Data excerpts:
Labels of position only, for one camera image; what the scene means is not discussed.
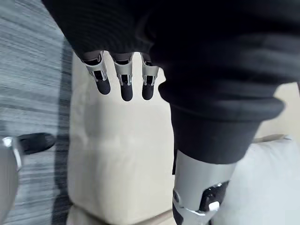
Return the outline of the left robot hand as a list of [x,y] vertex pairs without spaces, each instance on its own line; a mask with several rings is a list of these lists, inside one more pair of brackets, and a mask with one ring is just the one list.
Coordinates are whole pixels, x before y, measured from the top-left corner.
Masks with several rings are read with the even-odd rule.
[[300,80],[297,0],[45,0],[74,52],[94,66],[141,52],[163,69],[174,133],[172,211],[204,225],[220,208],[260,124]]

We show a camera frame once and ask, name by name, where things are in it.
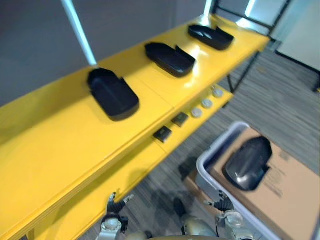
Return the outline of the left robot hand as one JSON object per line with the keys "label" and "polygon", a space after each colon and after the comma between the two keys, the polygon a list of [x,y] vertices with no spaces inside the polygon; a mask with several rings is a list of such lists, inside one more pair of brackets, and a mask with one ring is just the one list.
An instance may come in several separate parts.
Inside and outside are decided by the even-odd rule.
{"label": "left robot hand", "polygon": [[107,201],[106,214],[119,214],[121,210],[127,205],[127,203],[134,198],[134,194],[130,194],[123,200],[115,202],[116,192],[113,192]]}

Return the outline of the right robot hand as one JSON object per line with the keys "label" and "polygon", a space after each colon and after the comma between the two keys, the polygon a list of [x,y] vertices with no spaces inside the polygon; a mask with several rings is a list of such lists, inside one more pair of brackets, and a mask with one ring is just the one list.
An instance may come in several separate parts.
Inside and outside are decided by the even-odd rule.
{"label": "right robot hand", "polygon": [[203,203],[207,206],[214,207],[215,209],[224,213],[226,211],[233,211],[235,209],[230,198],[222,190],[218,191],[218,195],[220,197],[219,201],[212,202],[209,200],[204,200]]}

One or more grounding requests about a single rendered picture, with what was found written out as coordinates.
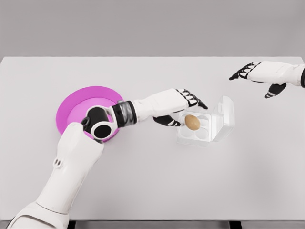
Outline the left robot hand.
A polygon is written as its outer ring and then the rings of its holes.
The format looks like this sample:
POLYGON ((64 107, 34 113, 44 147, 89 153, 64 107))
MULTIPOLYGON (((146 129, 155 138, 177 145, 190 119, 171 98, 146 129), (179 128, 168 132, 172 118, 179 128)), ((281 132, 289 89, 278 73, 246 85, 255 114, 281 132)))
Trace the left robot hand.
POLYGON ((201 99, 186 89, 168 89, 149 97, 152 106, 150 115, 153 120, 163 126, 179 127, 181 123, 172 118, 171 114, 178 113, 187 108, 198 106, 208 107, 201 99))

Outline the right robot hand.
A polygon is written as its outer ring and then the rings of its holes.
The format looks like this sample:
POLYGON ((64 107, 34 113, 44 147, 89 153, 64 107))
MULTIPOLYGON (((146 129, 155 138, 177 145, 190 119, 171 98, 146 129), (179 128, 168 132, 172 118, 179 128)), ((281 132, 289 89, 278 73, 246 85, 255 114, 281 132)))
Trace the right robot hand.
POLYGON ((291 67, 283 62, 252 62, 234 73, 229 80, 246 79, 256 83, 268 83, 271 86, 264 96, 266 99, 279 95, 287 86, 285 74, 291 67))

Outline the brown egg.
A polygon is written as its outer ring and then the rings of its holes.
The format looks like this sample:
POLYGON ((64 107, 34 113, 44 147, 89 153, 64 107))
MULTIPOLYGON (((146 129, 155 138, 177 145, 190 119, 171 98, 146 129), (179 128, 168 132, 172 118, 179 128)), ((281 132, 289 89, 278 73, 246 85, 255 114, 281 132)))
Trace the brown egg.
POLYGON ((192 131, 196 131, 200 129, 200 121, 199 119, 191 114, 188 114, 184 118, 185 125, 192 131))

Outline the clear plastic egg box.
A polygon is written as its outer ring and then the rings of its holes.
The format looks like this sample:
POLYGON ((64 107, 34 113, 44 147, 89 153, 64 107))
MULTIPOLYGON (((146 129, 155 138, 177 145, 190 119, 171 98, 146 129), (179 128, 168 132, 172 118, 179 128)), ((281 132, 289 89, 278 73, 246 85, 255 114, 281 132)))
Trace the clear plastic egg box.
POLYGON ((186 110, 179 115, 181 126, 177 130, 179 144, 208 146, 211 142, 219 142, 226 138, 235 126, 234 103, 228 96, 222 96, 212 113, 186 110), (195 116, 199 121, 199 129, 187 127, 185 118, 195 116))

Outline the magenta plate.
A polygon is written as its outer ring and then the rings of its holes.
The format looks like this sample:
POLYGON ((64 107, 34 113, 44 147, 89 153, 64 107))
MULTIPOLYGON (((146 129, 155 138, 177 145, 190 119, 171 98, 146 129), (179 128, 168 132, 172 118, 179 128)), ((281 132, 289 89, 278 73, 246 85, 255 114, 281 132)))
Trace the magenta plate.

What is expected: In the records above, some lines may contain the word "after"; copy every one of them.

Written answer:
Return the outline of the left robot hand as one JSON object per line with the keys "label" and "polygon", a space after each colon and after the comma between the two keys, the polygon a list of [x,y] vertices with no spaces inside the polygon; a mask with several rings is a list of such lists, inside one more pair of brackets, and a mask with one ring is just the one list.
Return the outline of the right robot hand as one JSON object per line with the keys "label" and "polygon", a space after each colon and after the comma between the two keys, the polygon a list of [x,y] vertices with no spaces inside the polygon; a mask with several rings is a list of such lists, inside one more pair of brackets, and a mask with one ring is just the one list.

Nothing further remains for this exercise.